The BMA, a trade union representing 145,000 doctors and medical students, is opposed to any move to centralise the purchase of vaccinations, and made this clear in its response to the Departmentof Health’s consultation on the issue – A review of the procurement of the seasonal flu vaccine.

The BMA does not believe the proposals would improve vaccination uptake in England or prevent jab shortages.

The consultation assumes that discounts of between 30 per cent and 40 per cent are available to GPs. However in its response, the BMA said: “The government has overestimated potential savings and we are not convinced that bulk procurement of vaccine would achieve further savings of as high as £20-25 million as has been suggested.

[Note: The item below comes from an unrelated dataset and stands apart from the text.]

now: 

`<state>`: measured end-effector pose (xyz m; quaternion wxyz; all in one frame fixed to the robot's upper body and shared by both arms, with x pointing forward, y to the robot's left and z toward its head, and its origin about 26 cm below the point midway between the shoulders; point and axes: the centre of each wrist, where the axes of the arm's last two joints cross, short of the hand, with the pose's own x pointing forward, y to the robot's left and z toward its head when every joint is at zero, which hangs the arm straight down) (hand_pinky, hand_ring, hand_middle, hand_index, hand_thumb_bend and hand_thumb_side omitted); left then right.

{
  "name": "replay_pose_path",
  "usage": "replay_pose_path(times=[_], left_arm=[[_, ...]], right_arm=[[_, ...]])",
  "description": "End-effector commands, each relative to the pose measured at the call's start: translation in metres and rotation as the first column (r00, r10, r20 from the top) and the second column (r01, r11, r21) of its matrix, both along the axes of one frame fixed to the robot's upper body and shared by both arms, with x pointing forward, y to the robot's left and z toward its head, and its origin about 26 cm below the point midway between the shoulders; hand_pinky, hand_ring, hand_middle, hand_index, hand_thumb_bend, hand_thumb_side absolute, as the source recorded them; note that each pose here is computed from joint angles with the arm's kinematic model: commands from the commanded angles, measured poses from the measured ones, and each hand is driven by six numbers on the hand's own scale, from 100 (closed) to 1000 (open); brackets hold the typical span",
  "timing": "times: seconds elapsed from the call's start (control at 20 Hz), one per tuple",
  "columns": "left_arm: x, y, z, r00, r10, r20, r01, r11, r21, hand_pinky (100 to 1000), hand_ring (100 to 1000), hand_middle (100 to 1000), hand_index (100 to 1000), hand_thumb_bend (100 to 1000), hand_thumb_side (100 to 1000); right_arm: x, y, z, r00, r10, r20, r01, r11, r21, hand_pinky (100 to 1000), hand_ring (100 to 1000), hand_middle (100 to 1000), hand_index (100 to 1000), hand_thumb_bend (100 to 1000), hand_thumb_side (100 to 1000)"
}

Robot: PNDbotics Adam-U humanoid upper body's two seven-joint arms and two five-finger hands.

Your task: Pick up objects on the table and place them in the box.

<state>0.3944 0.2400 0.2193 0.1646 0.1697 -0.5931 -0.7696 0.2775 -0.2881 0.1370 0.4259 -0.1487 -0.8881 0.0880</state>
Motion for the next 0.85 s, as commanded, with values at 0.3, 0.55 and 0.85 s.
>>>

Although having providers competing for these bulk purchases would drive costs down initially, the fact that many GPs might find that there was little economic argument to continue vaccinating may result in the costs of vaccinating rising, as few other vaccinators could do it at the marginal costs delivered by NHS GPs.”

The BMA explained that with “no uplift to GP net pay in 2011-12”, it was extremely concerned about “yet another potential loss of GPs’ income streams” and “fails to see how central procurement would increase immunisation rates”. It said: “This proposal could actually reduce the incentives for practices that currently have a huge incentive to use their immunisations on the margins of their order unless they have sale or return.”

The BMA said moving to centralised procurement of seasonal flu vaccine “would risk making matters worse”. It also said consideration needs to be given to how flu vaccines will be delivered to practices when PCTs no longer exist.

The organisation said the current system in England works well but what was needed is to build on the existing system by giving legal permission for practices and PCTs to share stocks and for PCT clusters and their successors to hold emergency stocks that could be called on in exceptional situations.